DATA SUPPLIED section start

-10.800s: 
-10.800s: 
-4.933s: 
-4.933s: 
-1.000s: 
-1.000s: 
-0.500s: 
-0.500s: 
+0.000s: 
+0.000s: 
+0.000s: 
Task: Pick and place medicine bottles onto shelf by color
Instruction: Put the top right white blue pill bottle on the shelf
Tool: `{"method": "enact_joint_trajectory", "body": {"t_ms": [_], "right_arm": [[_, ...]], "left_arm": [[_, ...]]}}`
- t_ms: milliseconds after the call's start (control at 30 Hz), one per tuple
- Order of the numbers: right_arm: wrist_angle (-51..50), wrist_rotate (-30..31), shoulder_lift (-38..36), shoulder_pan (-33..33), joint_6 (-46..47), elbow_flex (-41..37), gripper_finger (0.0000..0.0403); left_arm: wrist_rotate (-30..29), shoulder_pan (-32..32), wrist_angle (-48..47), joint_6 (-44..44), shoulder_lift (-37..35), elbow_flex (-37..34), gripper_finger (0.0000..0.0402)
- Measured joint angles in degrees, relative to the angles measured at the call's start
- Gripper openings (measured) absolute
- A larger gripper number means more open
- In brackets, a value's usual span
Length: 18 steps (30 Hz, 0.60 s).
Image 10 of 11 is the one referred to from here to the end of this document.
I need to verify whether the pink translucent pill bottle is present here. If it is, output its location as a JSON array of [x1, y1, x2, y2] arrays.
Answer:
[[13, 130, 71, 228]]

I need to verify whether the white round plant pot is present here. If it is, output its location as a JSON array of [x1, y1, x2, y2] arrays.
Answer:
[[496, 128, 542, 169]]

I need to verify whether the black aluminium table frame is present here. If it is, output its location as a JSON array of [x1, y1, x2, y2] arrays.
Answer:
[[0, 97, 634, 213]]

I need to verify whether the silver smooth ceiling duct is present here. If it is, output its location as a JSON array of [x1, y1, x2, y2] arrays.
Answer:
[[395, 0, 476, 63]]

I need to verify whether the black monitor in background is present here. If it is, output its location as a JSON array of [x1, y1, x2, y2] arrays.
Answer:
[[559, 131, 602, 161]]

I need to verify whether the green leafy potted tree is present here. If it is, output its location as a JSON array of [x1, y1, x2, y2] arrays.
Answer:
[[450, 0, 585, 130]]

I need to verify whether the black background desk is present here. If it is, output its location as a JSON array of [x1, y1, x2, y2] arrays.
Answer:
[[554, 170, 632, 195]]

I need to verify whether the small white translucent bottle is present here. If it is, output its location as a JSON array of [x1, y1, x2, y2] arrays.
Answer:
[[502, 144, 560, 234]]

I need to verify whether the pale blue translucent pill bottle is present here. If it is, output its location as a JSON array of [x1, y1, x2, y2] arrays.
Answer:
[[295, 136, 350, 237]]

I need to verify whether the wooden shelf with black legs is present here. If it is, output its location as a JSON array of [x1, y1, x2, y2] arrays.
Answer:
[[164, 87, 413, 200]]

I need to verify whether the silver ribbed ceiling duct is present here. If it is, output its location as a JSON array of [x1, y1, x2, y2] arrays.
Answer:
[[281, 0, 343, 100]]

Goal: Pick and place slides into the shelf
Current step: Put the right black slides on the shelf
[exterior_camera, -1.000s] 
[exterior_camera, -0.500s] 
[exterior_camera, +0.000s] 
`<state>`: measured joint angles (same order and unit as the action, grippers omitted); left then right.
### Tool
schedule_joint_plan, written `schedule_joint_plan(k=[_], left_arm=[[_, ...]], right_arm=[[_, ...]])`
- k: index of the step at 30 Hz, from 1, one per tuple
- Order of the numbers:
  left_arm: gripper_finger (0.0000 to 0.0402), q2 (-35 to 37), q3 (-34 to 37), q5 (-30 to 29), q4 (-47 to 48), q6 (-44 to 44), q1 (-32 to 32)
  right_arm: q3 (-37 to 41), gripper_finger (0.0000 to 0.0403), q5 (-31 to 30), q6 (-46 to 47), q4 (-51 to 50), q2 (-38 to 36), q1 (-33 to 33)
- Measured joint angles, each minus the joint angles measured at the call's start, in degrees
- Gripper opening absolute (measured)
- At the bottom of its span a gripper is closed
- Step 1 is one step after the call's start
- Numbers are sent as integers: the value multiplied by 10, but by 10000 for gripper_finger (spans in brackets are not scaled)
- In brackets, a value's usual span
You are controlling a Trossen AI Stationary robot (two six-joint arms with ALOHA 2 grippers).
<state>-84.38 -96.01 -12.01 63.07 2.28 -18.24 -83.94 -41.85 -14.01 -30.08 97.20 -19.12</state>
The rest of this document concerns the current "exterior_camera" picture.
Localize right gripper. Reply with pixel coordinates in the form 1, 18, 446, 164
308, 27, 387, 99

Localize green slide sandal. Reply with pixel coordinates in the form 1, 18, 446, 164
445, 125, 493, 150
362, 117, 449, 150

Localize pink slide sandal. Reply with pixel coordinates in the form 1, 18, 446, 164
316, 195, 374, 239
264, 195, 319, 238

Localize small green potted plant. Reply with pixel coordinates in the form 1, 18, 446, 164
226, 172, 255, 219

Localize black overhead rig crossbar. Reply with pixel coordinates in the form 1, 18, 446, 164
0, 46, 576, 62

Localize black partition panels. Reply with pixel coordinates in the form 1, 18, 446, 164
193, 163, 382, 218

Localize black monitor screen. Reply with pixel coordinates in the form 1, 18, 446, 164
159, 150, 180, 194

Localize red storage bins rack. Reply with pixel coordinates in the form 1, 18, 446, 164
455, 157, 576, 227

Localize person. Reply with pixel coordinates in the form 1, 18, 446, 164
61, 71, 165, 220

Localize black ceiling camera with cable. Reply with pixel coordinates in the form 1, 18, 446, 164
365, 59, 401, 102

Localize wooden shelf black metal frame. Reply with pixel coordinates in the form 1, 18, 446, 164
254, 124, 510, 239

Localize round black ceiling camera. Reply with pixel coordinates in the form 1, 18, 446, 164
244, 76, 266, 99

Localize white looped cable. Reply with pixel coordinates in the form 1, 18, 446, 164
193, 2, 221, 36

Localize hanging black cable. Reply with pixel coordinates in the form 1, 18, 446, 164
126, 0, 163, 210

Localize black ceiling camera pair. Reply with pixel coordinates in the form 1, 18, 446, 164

DATA SUPPLIED section end

§ WHAT IS EXPECTED:
Word for word, repeat the data from its first line through the line with "- t_ms: milliseconds", including both of those lines and no others.

§ OUTPUT FOR THIS TASK:
-10.800s: 
-10.800s: 
-4.933s: 
-4.933s: 
-1.000s: 
-1.000s: 
-0.500s: 
-0.500s: 
+0.000s: 
+0.000s: 
+0.000s: 
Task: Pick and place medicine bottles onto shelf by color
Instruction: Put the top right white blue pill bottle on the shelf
Tool: `{"method": "enact_joint_trajectory", "body": {"t_ms": [_], "right_arm": [[_, ...]], "left_arm": [[_, ...]]}}`
- t_ms: milliseconds after the call's start (control at 30 Hz), one per tuple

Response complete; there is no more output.